Mia Johnson and her daughter Laurel were walking with Yuri along with a second dog when they encountered the pitbull being walked by a woman at 10th Avenue and Dunbar Street.
Johnson said, “The dog was straining on its leash and it went right for our dog.”
“I saw it had a muzzle on but everything happened so fast. The muzzle came off and it went after one of our dogs.”
The pitbull’s jaws locked onto Yuri, with nearby people coming to the little dogs aid, the hitting and poking the attacking dogs eyes but it wouldn’t let go.
Finally the bigger dog loosened its grip, leaving Yuri barely alive.
“My dog was disembowelled.” Mia Johnston said. “I picked him up and everything inside him was just in my hands.”
“My daughter was screaming. She was going after the lady with the pitbull calling her a murderer. Everything was just out of control.”
A witness was kind enough to drive Johnson and Yuri to the nearby vet, where it was determined there was no saving Yuri and he was put down.
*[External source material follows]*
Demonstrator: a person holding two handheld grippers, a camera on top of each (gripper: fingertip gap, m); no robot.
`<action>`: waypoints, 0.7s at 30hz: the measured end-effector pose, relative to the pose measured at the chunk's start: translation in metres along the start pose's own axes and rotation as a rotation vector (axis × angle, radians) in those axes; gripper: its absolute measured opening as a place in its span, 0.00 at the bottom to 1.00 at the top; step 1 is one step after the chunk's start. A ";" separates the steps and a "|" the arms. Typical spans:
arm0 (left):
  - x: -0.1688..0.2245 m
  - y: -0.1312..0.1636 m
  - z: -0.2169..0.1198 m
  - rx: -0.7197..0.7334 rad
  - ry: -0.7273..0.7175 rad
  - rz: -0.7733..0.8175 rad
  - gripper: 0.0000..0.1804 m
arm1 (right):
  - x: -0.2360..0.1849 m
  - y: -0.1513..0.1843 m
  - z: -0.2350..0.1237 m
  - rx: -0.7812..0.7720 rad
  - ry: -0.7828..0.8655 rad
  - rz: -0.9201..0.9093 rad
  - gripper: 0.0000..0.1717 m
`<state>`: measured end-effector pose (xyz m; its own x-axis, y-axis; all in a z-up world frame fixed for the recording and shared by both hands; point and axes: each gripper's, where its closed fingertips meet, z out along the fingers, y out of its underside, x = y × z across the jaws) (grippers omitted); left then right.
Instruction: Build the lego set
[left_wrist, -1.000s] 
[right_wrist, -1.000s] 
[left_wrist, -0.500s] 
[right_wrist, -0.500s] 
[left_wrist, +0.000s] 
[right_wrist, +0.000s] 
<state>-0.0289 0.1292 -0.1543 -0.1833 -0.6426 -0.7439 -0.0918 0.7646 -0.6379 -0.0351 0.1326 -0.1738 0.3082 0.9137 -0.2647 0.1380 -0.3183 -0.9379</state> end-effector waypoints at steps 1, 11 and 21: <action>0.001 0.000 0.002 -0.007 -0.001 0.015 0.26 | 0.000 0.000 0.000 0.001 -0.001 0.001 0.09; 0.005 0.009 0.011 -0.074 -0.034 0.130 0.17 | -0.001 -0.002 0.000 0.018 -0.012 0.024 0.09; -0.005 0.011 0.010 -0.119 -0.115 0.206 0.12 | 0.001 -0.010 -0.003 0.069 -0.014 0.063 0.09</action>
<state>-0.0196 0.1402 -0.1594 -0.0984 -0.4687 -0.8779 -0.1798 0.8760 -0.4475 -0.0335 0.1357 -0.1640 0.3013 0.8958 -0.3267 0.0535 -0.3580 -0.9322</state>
“There was nothing you could do. There was more of him outside his body than there was in. He’s so small,” Johnson sobbed.
Johnson to was bitten on the hand and went to the hospital for a tetanus shot. The other dog’s owner was also bitten on the hand and face.
Johnson said about her daughter, “She just has so much trouble with anxiety that she couldn’t really do anything, and Yuri made her feel like there were two of her, and she wasn’t doing everything alone.”
Johnson says the dog also was a volunteer at a Vancouver palliative care center, who he could comfort patients on his weekly visits.
“He would get up on their laps and he would just sit there, and just be loving them, and sometimes he would lie on somebody’s bed next to their head if they were in their final stages. He was just a calm little dog.”
The City of Vancouver has said it has seized the pit bull and bylaw officers are investigating.